-- EXERCISE DESCRIPTION --
Read through the records. Copy each line that has the word "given".

==============================

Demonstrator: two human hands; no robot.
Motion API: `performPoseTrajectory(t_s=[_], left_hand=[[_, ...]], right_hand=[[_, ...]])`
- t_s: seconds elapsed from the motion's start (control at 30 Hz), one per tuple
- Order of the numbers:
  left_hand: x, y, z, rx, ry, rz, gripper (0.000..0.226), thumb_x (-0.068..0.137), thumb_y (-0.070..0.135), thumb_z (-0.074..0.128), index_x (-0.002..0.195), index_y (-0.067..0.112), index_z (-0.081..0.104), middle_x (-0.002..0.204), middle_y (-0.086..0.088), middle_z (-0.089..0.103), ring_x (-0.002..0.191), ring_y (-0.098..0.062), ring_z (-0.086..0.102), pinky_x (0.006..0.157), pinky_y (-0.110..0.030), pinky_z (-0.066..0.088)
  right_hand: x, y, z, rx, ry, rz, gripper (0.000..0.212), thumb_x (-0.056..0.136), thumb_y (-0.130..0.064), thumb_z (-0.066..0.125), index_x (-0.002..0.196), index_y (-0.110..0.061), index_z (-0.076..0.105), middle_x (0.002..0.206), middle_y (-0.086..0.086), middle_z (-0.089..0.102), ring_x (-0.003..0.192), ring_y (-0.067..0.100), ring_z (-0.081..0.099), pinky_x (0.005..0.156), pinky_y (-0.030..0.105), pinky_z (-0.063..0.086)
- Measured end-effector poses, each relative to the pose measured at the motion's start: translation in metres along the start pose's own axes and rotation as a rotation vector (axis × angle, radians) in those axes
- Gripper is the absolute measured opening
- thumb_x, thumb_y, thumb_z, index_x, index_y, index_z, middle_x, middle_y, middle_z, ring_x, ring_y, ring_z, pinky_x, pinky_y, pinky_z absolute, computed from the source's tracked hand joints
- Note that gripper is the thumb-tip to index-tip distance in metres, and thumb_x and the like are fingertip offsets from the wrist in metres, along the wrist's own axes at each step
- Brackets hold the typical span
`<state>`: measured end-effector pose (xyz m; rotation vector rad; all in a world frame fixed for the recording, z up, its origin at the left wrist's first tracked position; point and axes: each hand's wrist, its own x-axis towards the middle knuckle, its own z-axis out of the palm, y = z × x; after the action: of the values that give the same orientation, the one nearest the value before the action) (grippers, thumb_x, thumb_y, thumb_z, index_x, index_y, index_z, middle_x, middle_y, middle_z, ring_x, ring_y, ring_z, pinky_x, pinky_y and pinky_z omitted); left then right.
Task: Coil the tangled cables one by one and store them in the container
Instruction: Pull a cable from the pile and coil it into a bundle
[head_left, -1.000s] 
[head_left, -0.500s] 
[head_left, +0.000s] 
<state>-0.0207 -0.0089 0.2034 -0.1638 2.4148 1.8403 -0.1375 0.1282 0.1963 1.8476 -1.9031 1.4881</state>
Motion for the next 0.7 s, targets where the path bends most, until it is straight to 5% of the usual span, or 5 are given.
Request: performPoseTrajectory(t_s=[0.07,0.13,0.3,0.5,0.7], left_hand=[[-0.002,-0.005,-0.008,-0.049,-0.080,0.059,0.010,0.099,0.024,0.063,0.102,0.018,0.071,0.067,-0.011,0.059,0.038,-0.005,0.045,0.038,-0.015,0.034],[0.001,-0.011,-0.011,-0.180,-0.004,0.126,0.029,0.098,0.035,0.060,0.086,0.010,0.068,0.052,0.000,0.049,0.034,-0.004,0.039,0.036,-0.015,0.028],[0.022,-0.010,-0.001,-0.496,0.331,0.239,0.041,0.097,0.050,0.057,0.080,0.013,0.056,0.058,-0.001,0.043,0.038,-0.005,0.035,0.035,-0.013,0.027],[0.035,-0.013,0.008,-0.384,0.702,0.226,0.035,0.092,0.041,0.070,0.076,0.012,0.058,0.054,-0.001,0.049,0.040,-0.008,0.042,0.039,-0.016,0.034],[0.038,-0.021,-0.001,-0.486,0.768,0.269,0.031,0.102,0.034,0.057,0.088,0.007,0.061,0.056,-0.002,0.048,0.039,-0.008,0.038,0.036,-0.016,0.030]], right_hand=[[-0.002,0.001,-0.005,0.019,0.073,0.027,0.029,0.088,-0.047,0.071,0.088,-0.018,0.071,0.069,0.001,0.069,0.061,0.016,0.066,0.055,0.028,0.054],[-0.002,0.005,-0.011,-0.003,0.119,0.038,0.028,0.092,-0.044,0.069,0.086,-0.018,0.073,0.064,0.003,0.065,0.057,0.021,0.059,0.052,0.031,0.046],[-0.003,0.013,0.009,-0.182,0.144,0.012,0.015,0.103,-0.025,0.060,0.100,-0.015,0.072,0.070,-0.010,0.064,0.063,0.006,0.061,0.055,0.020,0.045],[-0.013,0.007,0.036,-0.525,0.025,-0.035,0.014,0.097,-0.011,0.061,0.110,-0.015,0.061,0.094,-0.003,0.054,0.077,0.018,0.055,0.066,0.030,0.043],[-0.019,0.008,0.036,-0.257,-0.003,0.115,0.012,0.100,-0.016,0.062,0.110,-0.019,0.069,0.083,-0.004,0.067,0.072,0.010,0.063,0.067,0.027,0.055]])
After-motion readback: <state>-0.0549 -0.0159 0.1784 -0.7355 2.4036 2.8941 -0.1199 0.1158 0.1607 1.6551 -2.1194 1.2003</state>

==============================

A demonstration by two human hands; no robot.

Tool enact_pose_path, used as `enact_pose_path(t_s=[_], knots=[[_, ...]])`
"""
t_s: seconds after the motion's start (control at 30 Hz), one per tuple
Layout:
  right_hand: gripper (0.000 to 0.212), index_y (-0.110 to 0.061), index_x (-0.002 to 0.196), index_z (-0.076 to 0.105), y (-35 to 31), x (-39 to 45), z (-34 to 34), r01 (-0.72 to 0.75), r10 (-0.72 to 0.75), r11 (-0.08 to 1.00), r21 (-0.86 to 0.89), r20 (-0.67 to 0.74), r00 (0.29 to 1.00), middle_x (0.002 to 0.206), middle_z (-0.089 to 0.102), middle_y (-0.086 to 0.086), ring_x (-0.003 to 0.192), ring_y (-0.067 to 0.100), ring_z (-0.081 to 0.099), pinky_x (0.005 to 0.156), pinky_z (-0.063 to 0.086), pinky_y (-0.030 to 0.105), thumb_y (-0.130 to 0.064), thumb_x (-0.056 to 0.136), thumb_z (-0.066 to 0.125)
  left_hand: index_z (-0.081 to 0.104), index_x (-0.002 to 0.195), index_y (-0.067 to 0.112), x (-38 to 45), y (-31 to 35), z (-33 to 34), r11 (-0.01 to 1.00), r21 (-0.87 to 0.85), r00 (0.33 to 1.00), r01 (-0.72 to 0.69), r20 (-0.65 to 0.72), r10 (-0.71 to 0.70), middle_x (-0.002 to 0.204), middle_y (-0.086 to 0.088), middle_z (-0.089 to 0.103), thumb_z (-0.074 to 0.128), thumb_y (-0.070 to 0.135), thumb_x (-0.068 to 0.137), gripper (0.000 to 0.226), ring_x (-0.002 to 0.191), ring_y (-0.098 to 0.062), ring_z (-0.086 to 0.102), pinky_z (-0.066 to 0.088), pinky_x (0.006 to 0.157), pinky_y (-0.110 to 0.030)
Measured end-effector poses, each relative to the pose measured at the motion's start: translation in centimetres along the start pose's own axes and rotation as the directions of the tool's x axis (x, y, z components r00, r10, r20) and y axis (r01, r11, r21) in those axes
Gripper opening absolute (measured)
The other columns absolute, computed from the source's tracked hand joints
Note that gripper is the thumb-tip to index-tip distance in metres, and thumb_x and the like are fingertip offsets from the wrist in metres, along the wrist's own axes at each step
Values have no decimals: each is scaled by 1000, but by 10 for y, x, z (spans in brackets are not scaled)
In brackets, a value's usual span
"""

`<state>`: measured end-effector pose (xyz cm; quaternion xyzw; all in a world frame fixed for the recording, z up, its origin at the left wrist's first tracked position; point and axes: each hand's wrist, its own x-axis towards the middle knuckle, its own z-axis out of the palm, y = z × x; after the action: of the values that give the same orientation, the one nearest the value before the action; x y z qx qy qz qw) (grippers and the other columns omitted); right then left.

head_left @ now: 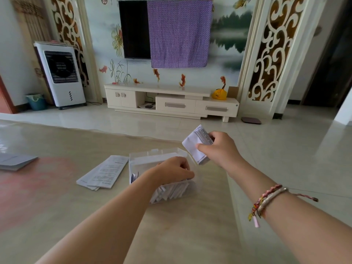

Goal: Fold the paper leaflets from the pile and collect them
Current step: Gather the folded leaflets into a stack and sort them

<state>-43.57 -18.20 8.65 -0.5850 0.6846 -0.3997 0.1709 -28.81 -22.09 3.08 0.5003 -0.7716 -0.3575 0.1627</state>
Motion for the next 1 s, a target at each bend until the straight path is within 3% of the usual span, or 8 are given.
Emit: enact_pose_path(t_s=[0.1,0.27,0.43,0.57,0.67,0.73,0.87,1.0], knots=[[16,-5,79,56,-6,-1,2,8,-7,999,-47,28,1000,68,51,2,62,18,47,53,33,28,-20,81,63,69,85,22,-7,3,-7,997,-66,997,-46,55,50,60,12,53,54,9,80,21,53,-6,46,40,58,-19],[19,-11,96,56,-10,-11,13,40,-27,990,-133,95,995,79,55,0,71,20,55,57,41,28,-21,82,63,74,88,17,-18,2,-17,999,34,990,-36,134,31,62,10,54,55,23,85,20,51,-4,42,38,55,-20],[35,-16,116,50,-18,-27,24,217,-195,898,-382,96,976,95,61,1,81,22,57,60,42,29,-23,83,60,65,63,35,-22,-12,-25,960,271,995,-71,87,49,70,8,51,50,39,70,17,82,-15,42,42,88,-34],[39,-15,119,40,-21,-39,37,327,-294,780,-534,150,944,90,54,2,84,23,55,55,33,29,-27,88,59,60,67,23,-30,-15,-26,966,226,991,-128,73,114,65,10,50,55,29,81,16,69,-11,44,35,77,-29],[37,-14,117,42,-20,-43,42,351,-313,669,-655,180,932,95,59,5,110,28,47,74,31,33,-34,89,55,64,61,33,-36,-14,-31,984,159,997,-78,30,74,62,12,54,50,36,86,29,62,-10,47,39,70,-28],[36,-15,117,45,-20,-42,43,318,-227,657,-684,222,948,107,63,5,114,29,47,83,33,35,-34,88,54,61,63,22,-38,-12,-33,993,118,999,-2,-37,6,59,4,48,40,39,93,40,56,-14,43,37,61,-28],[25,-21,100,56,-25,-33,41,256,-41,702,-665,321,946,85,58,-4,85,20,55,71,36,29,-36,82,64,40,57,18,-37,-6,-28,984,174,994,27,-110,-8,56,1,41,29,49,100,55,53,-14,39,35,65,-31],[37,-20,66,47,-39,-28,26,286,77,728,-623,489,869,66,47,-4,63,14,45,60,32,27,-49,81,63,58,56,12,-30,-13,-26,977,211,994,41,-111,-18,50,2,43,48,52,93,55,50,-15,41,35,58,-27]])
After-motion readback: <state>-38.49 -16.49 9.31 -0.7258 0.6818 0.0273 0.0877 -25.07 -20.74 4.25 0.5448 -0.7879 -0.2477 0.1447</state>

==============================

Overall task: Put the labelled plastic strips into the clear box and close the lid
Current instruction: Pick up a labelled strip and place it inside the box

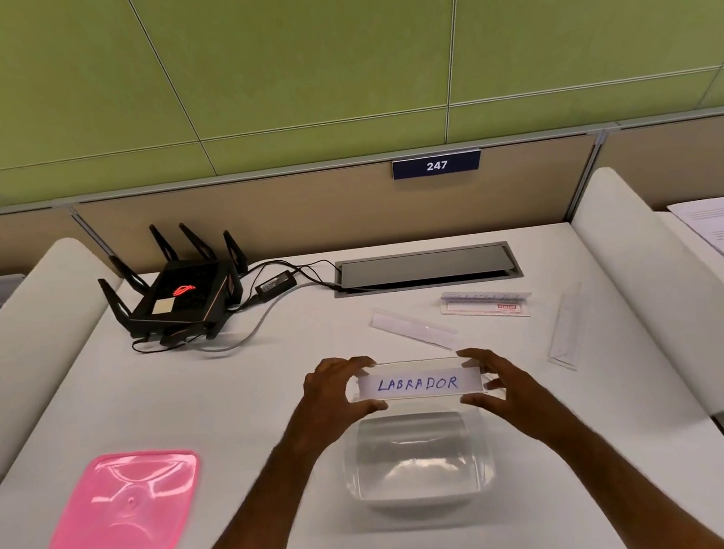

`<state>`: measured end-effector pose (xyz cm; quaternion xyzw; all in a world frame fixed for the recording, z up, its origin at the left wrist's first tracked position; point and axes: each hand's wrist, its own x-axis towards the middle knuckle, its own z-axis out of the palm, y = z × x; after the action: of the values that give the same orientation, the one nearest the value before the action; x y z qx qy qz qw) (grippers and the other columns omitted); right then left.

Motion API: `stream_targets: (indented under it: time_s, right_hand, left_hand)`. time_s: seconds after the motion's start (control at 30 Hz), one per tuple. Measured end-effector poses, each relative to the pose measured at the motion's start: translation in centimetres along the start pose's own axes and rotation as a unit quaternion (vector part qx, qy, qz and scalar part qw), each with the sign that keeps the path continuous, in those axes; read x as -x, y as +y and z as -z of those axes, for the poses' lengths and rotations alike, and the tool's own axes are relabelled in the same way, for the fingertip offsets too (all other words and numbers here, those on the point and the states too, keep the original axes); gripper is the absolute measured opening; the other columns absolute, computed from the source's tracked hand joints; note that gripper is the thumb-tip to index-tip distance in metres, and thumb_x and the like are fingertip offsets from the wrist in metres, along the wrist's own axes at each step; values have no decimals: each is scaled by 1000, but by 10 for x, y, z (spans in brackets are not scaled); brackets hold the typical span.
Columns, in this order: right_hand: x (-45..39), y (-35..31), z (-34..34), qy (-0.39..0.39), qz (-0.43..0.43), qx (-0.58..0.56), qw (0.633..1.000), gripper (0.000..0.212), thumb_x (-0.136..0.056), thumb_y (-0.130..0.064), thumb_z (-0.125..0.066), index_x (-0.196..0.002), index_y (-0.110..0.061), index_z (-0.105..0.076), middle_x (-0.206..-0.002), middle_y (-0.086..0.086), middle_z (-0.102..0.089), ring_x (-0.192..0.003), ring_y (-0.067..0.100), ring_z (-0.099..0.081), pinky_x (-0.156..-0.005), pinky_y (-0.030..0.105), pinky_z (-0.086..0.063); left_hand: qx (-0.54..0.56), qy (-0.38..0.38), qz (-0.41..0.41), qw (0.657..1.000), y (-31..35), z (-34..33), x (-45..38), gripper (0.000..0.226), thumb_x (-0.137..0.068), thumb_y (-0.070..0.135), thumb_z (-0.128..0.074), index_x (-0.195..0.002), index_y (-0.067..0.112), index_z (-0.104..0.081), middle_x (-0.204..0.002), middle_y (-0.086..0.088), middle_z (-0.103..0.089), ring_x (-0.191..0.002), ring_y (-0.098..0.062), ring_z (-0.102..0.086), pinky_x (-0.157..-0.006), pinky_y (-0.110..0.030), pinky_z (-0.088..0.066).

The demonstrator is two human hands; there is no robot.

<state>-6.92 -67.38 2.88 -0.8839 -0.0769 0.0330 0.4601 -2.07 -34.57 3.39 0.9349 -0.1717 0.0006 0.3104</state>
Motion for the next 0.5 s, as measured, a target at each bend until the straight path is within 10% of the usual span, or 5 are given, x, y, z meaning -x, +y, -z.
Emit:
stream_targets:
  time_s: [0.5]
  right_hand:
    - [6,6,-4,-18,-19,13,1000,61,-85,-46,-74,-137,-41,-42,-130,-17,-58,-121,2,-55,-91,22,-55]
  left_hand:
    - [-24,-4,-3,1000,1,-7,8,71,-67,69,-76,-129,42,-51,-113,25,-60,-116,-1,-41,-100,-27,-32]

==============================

-- RESULT OF THIS EXERCISE --
Motion for the next 0.7 s, targets where the path bends most, until it is straight to 5% of the usual span, or 5 are given.
Motion for the next 1 s, a target at each bend until the straight path is within 3% of the usual span, or 8 are given.
Motion for the next 0.5 s, as measured, a target at each bend until the straight path is within 10% of the usual span, or 5 are given, x, y, z meaning -x, +y, -z.

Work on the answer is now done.